Single by Lee Andrews & the Hearts
- B-side: "The Clock"
- Released: 1957
- Genre: Doo wop
- Length: 2:55
- Label: Main Line
- Songwriter: Lee Andrews

Lee Andrews & the Hearts singles chronology
| "Just Suppose" (1956) | "Long Lonely Nights" (1957) | "Tear Drops" (1957) |

= Long Lonely Nights =

"Long Lonely Nights" is a song that was originally released by Lee Andrews & the Hearts in 1957. Hit versions were also released by Clyde McPhatter, later in 1957, and Bobby Vinton in 1965. The song was written by Lee Andrews, though Larry Brown (as Abbott), Doug Henderson, and Mimi Uniman were given songwriter credit as well, in a practice that was common at the time.

==1957 versions==
Lee Andrews & the Hearts' version was released as a single in 1957. It was originally released on the Philadelphia based Main Line Records label, before being released on the Chess label, which was able to give it wider distribution. It reached No. 45 on Billboards "Top 100 Sides" chart, and No. 11 on Billboards chart of "Most Played R&B by Jockeys".
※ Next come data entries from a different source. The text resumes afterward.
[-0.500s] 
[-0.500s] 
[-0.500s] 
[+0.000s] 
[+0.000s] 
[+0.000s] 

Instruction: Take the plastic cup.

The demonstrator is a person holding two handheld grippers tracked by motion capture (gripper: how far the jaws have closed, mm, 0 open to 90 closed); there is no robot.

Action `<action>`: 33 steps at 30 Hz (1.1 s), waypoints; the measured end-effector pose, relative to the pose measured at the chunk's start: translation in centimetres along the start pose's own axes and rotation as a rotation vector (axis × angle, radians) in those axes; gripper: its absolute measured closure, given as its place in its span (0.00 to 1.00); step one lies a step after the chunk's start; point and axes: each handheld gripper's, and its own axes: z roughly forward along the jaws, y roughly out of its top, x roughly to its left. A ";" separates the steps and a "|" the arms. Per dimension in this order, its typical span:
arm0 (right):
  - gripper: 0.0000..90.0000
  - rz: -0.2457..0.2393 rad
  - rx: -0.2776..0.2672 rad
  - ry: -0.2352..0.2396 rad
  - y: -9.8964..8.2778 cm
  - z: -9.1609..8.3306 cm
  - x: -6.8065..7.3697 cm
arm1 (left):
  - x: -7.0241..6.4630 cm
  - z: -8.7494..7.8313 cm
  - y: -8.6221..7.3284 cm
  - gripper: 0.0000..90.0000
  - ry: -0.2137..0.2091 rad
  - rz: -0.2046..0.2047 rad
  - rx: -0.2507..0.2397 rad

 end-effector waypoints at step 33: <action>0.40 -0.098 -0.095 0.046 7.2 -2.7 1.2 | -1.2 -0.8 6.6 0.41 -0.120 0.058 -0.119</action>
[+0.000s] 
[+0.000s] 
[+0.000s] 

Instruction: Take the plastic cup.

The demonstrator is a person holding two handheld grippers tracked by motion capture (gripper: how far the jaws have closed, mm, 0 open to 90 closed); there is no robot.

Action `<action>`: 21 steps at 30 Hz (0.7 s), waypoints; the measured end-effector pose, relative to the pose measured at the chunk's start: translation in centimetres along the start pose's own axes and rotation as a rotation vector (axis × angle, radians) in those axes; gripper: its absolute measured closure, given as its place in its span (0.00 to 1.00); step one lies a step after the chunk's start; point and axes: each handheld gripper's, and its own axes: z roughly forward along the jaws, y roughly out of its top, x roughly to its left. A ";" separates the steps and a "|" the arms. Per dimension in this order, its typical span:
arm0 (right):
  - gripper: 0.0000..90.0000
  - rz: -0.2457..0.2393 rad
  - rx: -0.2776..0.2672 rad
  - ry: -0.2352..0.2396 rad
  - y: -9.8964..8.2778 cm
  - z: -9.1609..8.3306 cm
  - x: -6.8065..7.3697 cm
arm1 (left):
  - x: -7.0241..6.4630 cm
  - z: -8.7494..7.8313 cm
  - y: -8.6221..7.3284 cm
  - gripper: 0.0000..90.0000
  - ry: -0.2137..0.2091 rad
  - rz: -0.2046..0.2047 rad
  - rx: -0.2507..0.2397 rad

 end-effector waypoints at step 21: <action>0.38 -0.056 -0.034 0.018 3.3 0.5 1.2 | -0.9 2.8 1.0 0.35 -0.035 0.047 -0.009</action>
Clyde McPhatter's version was released as a single in 1957. It reached No. 49 on Billboards "Top 100 Sides" chart, while reaching No. 1 on Billboards chart of "Most Played R&B by Jockeys", and No. 9 on Billboards chart of "R&B Best Sellers in Stores". In 1958, McPhatter released the song on his album Love Ballads.

The song also reached No. 33 on the Cash Box Top 60 in 1957, in a tandem ranking of Lee Andrews & the Hearts, Clyde McPhatter, Kitty Kallen, and The Kings' versions, with Lee Andrews & the Hearts and Clyde McPhatter's versions marked as bestsellers, while reaching No. 27 on Cash Boxs chart of "The Records Disc Jockeys Played Most". It also reached No. 3 on Cash Boxs R&B Top 20, in a tandem ranking of Lee Andrews & the Hearts and Clyde McPhatter's versions.

==Bobby Vinton version==

Bobby Vinton released the most widely successful version of "Long Lonely Nights" in 1965 as a single and on the album Bobby Vinton Sings for Lonely Nights. Vinton's version spent 7 weeks on the Billboard Hot 100 chart, peaking at No. 17, while reaching No. 12 on Record Worlds "100 Top Pops", No. 14 on the Cash Box Top 100, No. 5 on Billboards Middle-Road Singles chart, and No. 5 on Canada's "RPM Play Sheet".

==Other versions==
The Dells released a cover of "Long Lonely Nights" in 1970, as a single and on the album Like It Is, Like It Was. It spent four weeks on the Billboard Hot 100, reaching No. 74, while reaching No. 27 on Billboards Soul Singles chart, No. 60 on Record Worlds "100 Top Pops", No. 13 on Record Worlds "Top 50 R&B", and No. 70 on the Cash Box Top 100.